As in previous public statements of late, Obama never said the name Donald Trump, but left no one unclear who he was spotlighting as gaslighting the divisions in America for personal and ideological gain. “Democracy isn’t about relying on some charismatic leader to make changes from on high,” he proclaimed. “It’s about finding hope in ourselves, and creating it in others. Especially in a time like this. You don’t always need hope when everything’s going fine. It’s when things seem darkest — that’s when you need it the most.”
“The thing is, Class of 2020, what these past few weeks have shown us is that the challenges we face go well beyond a virus, and that the old normal wasn’t good enough — it wasn’t working,” Obama declared in what has become a semi-regular role for the former President to provide national leadership in the absence of such traits coming from the former Celebrity Apprentice host currently in the White House.
Obama didn’t hold back in slamming what he called the “divisions and dysfunction that plague our political system” or on how social media can be used as “a tool to spread conflict, division and falsehoods, to bully people and promote hate.”

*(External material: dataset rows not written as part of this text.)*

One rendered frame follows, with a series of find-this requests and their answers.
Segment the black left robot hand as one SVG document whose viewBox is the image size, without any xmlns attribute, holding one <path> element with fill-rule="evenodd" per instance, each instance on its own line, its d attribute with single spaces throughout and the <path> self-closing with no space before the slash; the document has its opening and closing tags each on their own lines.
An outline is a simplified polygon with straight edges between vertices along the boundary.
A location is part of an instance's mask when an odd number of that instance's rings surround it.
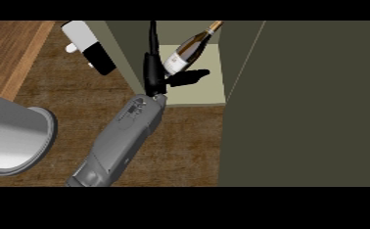
<svg viewBox="0 0 370 229">
<path fill-rule="evenodd" d="M 149 27 L 149 51 L 145 53 L 143 80 L 146 95 L 154 97 L 167 93 L 167 85 L 173 87 L 194 84 L 210 74 L 208 69 L 196 69 L 177 72 L 165 77 L 165 68 L 160 55 L 160 39 L 157 34 L 157 22 L 151 22 Z"/>
</svg>

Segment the wine bottle with white label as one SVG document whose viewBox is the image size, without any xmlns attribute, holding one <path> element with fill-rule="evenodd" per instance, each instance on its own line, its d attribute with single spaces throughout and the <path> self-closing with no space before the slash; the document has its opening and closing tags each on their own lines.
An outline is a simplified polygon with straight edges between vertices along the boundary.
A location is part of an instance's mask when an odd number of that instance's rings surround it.
<svg viewBox="0 0 370 229">
<path fill-rule="evenodd" d="M 167 75 L 177 74 L 180 71 L 188 70 L 192 66 L 223 23 L 223 21 L 216 21 L 208 29 L 196 34 L 177 48 L 176 52 L 164 62 Z"/>
</svg>

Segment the olive green cabinet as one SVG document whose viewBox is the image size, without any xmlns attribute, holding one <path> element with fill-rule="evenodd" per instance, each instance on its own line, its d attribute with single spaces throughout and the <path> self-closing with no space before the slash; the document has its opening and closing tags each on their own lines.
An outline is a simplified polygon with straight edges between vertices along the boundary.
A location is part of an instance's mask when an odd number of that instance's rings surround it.
<svg viewBox="0 0 370 229">
<path fill-rule="evenodd" d="M 146 21 L 89 21 L 117 70 L 135 93 L 145 91 L 143 58 L 149 51 Z M 179 46 L 211 26 L 210 21 L 158 21 L 160 53 L 168 58 Z M 213 35 L 199 59 L 191 66 L 210 74 L 196 83 L 168 89 L 168 105 L 223 106 L 232 96 L 247 60 L 257 44 L 261 21 L 226 21 Z"/>
</svg>

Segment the dark olive cabinet door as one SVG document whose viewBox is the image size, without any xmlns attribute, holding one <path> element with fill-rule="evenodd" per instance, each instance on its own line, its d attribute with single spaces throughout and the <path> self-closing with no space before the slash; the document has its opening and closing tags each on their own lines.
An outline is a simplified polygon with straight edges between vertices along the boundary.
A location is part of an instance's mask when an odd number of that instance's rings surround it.
<svg viewBox="0 0 370 229">
<path fill-rule="evenodd" d="M 223 186 L 370 186 L 370 22 L 266 23 L 224 110 Z"/>
</svg>

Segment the white and black block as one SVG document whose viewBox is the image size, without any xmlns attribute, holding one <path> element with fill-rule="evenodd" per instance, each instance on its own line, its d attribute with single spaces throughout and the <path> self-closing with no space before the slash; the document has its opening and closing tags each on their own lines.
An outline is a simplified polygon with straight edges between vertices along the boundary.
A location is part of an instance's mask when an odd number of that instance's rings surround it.
<svg viewBox="0 0 370 229">
<path fill-rule="evenodd" d="M 61 28 L 71 41 L 65 47 L 65 51 L 68 53 L 80 51 L 89 61 L 90 67 L 101 75 L 108 75 L 115 69 L 115 64 L 86 22 L 70 21 Z"/>
</svg>

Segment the grey round metal object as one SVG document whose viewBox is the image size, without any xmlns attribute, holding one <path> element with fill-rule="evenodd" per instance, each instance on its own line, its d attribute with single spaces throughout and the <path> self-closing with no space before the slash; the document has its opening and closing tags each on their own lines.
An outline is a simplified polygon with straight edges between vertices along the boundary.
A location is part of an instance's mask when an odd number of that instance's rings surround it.
<svg viewBox="0 0 370 229">
<path fill-rule="evenodd" d="M 0 98 L 0 176 L 30 170 L 46 156 L 58 134 L 58 119 L 42 107 L 25 108 Z"/>
</svg>

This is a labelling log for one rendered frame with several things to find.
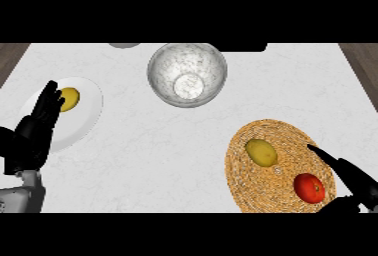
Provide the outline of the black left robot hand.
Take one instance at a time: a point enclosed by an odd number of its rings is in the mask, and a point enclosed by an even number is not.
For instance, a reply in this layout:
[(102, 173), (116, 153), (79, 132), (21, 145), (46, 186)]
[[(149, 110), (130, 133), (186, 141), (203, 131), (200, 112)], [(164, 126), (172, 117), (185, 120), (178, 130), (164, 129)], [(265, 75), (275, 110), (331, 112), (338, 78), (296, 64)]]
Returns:
[(5, 158), (5, 174), (39, 170), (48, 160), (52, 136), (61, 107), (58, 82), (51, 80), (39, 95), (31, 114), (24, 116), (17, 128), (0, 126), (0, 157)]

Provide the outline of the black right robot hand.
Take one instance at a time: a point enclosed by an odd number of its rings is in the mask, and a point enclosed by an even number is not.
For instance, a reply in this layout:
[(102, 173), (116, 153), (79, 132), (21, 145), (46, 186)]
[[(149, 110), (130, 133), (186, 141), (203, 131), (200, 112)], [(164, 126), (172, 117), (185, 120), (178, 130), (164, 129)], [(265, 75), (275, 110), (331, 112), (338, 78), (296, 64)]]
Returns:
[(307, 145), (334, 170), (352, 195), (337, 197), (319, 210), (319, 214), (359, 213), (364, 205), (371, 213), (378, 213), (378, 181), (344, 158), (334, 158), (321, 148)]

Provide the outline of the red tomato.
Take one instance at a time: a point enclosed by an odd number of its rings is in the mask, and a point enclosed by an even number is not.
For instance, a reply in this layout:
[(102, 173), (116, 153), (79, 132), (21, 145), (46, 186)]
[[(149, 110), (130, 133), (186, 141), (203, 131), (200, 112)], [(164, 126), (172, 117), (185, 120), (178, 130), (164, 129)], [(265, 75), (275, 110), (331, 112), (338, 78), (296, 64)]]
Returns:
[(294, 191), (300, 199), (310, 204), (316, 204), (325, 199), (324, 184), (319, 178), (310, 173), (296, 176)]

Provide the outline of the woven wicker placemat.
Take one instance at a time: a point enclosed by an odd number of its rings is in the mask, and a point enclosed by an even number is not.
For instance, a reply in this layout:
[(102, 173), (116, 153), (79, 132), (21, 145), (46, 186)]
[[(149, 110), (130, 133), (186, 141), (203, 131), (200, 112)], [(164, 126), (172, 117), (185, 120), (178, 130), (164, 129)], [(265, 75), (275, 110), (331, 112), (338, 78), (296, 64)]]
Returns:
[[(245, 144), (251, 139), (271, 143), (278, 153), (278, 163), (260, 167), (251, 160)], [(316, 142), (291, 124), (274, 119), (248, 123), (231, 139), (225, 156), (225, 173), (235, 203), (243, 212), (316, 213), (337, 197), (336, 179), (325, 164), (307, 145)], [(294, 178), (310, 173), (325, 188), (325, 198), (307, 203), (294, 190)]]

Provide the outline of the white marble bowl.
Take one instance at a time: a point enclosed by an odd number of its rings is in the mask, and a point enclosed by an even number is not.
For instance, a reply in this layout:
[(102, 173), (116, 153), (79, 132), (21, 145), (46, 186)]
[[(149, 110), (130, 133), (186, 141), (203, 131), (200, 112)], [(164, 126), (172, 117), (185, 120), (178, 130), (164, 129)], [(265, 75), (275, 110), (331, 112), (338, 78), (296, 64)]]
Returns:
[(179, 108), (195, 108), (219, 95), (228, 78), (222, 52), (209, 43), (169, 43), (148, 64), (148, 82), (161, 100)]

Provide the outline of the white plate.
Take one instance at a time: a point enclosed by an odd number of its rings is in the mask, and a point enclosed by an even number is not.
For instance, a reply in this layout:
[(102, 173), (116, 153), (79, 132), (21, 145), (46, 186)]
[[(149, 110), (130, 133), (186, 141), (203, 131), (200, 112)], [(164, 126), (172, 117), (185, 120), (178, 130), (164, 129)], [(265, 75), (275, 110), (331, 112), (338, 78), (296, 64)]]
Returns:
[(55, 125), (51, 152), (55, 153), (79, 142), (90, 132), (104, 107), (104, 94), (96, 83), (82, 77), (58, 80), (58, 89), (74, 88), (80, 99), (74, 108), (59, 114)]

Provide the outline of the yellow lemon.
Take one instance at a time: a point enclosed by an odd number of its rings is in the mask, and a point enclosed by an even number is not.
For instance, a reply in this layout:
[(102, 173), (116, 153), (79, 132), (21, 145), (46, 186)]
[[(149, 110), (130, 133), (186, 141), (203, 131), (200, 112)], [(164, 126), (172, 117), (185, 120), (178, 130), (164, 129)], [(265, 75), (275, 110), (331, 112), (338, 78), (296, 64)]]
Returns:
[(62, 89), (61, 97), (65, 99), (65, 102), (61, 107), (61, 111), (70, 111), (79, 104), (80, 101), (80, 91), (74, 87), (65, 87)]

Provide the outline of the yellow-green potato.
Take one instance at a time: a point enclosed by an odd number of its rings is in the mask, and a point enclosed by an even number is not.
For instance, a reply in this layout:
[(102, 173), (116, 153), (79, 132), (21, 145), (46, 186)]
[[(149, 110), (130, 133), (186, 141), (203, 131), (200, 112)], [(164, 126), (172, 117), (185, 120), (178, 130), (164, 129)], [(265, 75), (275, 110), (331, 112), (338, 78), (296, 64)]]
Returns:
[(253, 162), (260, 167), (271, 167), (278, 162), (278, 153), (271, 143), (262, 139), (247, 142), (245, 150)]

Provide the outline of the black appliance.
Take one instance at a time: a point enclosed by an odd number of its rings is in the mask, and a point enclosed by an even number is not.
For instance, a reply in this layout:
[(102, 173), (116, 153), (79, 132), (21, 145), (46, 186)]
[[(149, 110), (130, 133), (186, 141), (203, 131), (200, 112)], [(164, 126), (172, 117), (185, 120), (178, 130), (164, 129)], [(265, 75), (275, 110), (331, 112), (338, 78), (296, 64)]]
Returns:
[(266, 50), (266, 43), (234, 43), (234, 44), (216, 44), (216, 48), (222, 52), (263, 52)]

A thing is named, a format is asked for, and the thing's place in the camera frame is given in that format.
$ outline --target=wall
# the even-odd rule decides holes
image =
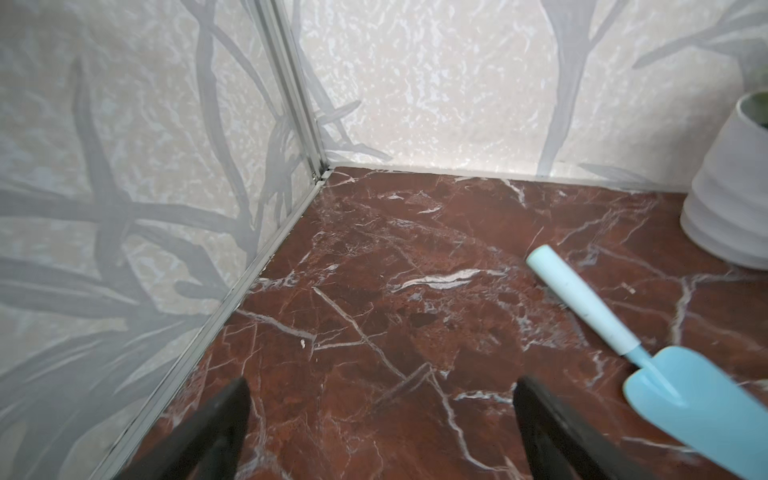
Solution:
[[[335,161],[687,188],[768,86],[761,0],[296,2]]]
[[[0,478],[87,478],[311,189],[240,2],[3,2]]]

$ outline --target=gray branch pattern
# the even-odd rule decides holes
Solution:
[[[768,43],[765,39],[759,37],[722,39],[736,32],[768,24],[768,9],[744,13],[744,10],[752,5],[758,5],[758,2],[736,0],[726,8],[715,25],[649,51],[640,56],[632,68],[645,68],[685,48],[693,47],[726,55],[736,60],[745,91],[768,86]]]
[[[94,125],[83,61],[74,60],[71,114],[93,192],[92,201],[73,200],[4,179],[0,184],[0,216],[94,223],[97,233],[93,254],[99,277],[0,257],[0,302],[82,319],[122,318],[127,331],[66,339],[0,376],[0,432],[19,420],[27,422],[27,432],[12,466],[12,478],[56,478],[70,447],[98,423],[147,396],[162,379],[169,362],[126,384],[130,375],[171,340],[207,320],[207,315],[176,315],[158,309],[123,253],[127,237],[139,236],[186,265],[195,282],[177,281],[174,289],[181,296],[222,300],[230,292],[202,246],[142,220],[230,235],[246,253],[249,263],[258,254],[265,206],[275,199],[277,223],[283,210],[288,214],[293,208],[291,175],[304,158],[287,153],[294,138],[290,119],[278,111],[246,55],[214,24],[216,0],[206,0],[202,5],[194,0],[180,1],[200,26],[195,67],[201,113],[214,156],[233,191],[239,213],[230,218],[184,204],[132,200],[114,178]],[[246,185],[222,125],[217,79],[211,66],[214,42],[243,69],[276,121],[270,134],[266,173],[255,215],[250,211]]]
[[[306,88],[319,108],[315,115],[320,129],[320,138],[326,150],[326,156],[335,161],[346,161],[347,158],[341,155],[340,152],[350,152],[369,155],[383,161],[392,160],[390,155],[368,145],[355,143],[349,138],[342,119],[353,113],[362,102],[355,100],[339,108],[333,106],[330,95],[328,95],[328,92],[323,87],[323,83],[315,73],[312,63],[301,46],[301,0],[294,0],[291,29],[293,31],[293,41],[296,44],[296,53],[299,56],[299,63],[306,80]],[[331,135],[330,128],[332,126],[338,132],[338,141]]]
[[[576,98],[589,54],[616,22],[629,0],[616,0],[592,38],[589,29],[597,0],[541,0],[558,43],[558,91],[536,175],[549,177],[571,130]]]

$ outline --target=plant pot
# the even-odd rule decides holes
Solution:
[[[768,270],[768,91],[737,102],[694,177],[680,225],[715,257]]]

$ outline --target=blue trowel
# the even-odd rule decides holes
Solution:
[[[699,353],[640,340],[549,245],[526,263],[618,353],[640,367],[624,397],[648,422],[746,480],[768,478],[768,409]]]

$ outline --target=white handle
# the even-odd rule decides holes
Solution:
[[[640,340],[549,245],[531,252],[525,262],[616,353],[625,355],[640,346]]]

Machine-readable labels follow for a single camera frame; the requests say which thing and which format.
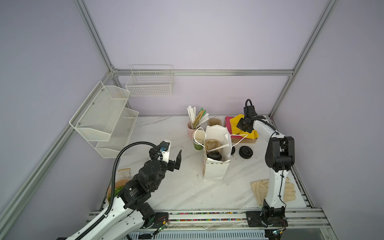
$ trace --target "white wire basket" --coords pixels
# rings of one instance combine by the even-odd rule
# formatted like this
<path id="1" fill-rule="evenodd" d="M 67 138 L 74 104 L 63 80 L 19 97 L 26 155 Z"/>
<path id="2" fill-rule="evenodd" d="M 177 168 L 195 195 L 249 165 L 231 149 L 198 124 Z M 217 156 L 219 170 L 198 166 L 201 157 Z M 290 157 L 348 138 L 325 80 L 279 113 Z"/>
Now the white wire basket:
<path id="1" fill-rule="evenodd" d="M 172 95 L 172 65 L 131 65 L 131 71 L 125 87 L 132 97 Z"/>
<path id="2" fill-rule="evenodd" d="M 138 115 L 137 111 L 123 108 L 109 141 L 96 144 L 95 149 L 103 158 L 116 158 L 118 153 L 128 145 Z"/>
<path id="3" fill-rule="evenodd" d="M 128 101 L 129 91 L 116 86 L 104 86 L 103 83 L 101 85 L 80 119 L 74 122 L 76 113 L 70 120 L 71 126 L 87 141 L 109 141 Z"/>

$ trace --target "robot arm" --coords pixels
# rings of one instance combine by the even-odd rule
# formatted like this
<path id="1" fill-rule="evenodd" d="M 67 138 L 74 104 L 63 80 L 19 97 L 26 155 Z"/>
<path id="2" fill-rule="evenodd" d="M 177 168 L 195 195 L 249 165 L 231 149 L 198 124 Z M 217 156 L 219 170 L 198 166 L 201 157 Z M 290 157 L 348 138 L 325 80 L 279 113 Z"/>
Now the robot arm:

“Whether it’s widening economic inequality, the lack of basic health care for millions of people, the continuing scourge of bigotry and sexism, or the divisions and dysfunction that plague our political system. Similarly, the protests in response to the killing of George Floyd, and Breonna Taylor, and Ahmaud Arbery, and Nina Pop, aren’t simply a reaction to those particular tragedies, as heartbreaking as they are, they speak to decades worth of anguish and frustration over unequal treatment and a failure to reform police practices in the broader criminal justice system.”